Trascrizione Definizione ed essenza dell'accompagnamento
Concettualizzazione del processo riflessivo e creativo
Il coaching sportivo è definito, nella sua essenza più profonda, come un sofisticato processo di accompagnamento che si distingue per essere riflessivo e profondamente creativo.
La sua missione non è semplicemente quella di correggere errori tecnici, ma di massimizzare il potenziale personale e professionale dell'atleta in modo integrale.
A differenza dell'insegnamento tradizionale o dell'allenamento sportivo convenzionale, dove il flusso di informazioni è unidirezionale (dall'esperto che sa all'allievo che ignora), il coaching opera secondo una premessa diversa.
Non si concentra sull'istruzione tecnica diretta o sulla correzione meccanica del gesto, ma sulla facilitazione.
Il coach agisce come un catalizzatore che, attraverso strumenti di comunicazione avanzati, permette all'individuo di scoprire le proprie soluzioni, risorse e strategie interne che forse erano rimaste latenti o bloccate.
Si tratta di risvegliare la saggezza interiore del corpo e della mente dell'atleta, partendo dal presupposto che è lui a conoscere meglio le proprie sensazioni, anche se a volte non sa interpretarle
Il divario di rendimento e il potenziale dinamico
La ragion d'essere di questa disciplina risiede nell'identificazione e nella chiusura del "divario di rendimento".
Questo divario è la distanza, a volte dolorosa e frustrante, che esiste tra lo stato attuale dell'atleta (dove si trova, quali risultati ottiene oggi) e lo stato desiderato (dove vuole arrivare, quali traguardi vuole raggiungere).
Il coaching stabilisce un rapporto di collaborazione, un'alleanza strategica, per costruire un ponte tra le due realtà.
Fondamentalmente, questa metodologia sfida la vecchia visione del talento come qualcosa di statico o genetico.
Si basa sulla ferma convinzione che il talento sia una capacità dinamica ed espansiva.
Non è un deposito fisso, ma una qualità che può crescere in modo esponenziale se si applicano le leve adeguate di autoconsapevolezza e responsabilità.

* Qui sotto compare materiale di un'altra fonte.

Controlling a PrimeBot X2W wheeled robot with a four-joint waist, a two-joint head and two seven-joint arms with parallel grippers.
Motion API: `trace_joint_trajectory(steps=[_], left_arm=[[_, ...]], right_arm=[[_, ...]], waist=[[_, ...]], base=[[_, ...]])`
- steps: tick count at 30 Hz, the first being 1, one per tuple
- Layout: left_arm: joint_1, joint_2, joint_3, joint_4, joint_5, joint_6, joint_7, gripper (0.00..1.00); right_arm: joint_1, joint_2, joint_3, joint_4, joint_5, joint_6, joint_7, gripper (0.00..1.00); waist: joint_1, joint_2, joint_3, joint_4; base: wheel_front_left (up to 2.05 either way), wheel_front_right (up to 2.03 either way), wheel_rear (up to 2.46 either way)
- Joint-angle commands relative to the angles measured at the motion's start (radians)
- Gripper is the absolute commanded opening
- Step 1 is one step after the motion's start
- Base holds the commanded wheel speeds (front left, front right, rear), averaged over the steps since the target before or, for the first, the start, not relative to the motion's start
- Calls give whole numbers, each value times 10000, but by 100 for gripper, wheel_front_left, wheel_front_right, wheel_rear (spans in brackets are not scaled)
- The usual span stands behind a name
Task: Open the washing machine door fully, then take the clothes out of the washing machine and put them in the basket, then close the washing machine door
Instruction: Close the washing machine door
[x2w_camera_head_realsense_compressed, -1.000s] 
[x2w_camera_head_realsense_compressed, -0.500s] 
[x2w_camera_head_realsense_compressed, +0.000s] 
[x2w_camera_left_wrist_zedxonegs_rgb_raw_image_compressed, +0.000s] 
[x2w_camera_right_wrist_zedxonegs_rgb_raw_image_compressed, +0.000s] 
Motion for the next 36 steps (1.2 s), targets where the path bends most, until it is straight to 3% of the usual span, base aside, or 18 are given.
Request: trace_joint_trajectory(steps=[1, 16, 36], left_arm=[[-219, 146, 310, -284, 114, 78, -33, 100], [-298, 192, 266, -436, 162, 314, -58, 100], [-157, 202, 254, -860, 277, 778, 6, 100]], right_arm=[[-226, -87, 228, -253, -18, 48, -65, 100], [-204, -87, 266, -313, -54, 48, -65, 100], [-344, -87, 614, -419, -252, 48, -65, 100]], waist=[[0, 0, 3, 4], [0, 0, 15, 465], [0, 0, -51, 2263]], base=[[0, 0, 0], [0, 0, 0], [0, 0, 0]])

L'obiettivo non è solo quello di migliorare un tempo cronometrico isolato, ma di trasformare completamente la mentalità con cui l'atleta affronta sia l'allenamento quotidiano che la pressione delle competizioni di alto livello.
Basi scientifiche: prestazioni e interferenze
Questo approccio non è esoterico, ma ha una solida base scientifica che attinge alla psicologia umanistica e alle teorie dell'apprendimento esperienziale.
Si basa sull'equazione fondamentale del "Gioco Interiore", che postula che la Prestazione è uguale al Potenziale meno le Interferenze (R=P−I).
In quest'ottica, il lavoro del coach non consiste tanto nell'aggiungere più potenziale fisico (che è compito del preparatore atletico), quanto nell'eliminare o ridurre drasticamente le interferenze interne.
Queste interferenze sono le paure, i dubbi, l'eccessiva autocritica e i blocchi mentali che impediscono al talento di fluire in modo naturale.
Eliminando queste barriere interne, l'atleta non ha bisogno di sforzarsi di più per migliorare, ma semplicemente smette di autosabotarsi, permettendo alle sue capacità di emergere con fluidità.
Sommario
Il coaching sportivo è un processo sofisticato e creativo che cerca di massimizzare il potenziale dell'atleta. Non si tratta di un'istruzione tecnica unidirezionale, ma di una facilitazione che risveglia la saggezza interiore latente.
Agisce come un catalizzatore avanzato, consentendo allo sportivo stesso di scoprire soluzioni e strategie personali. L'obiettivo principale è colmare il divario di rendimento tra lo stato attuale e gli obiettivi.
Questa metodologia considera il talento come una capacità dinamica ed espansiva. Si basa su fondamenti scientifici per eliminare le interferenze mentali, consentendo all'abilità naturale di emergere con fluidità e totale fiducia.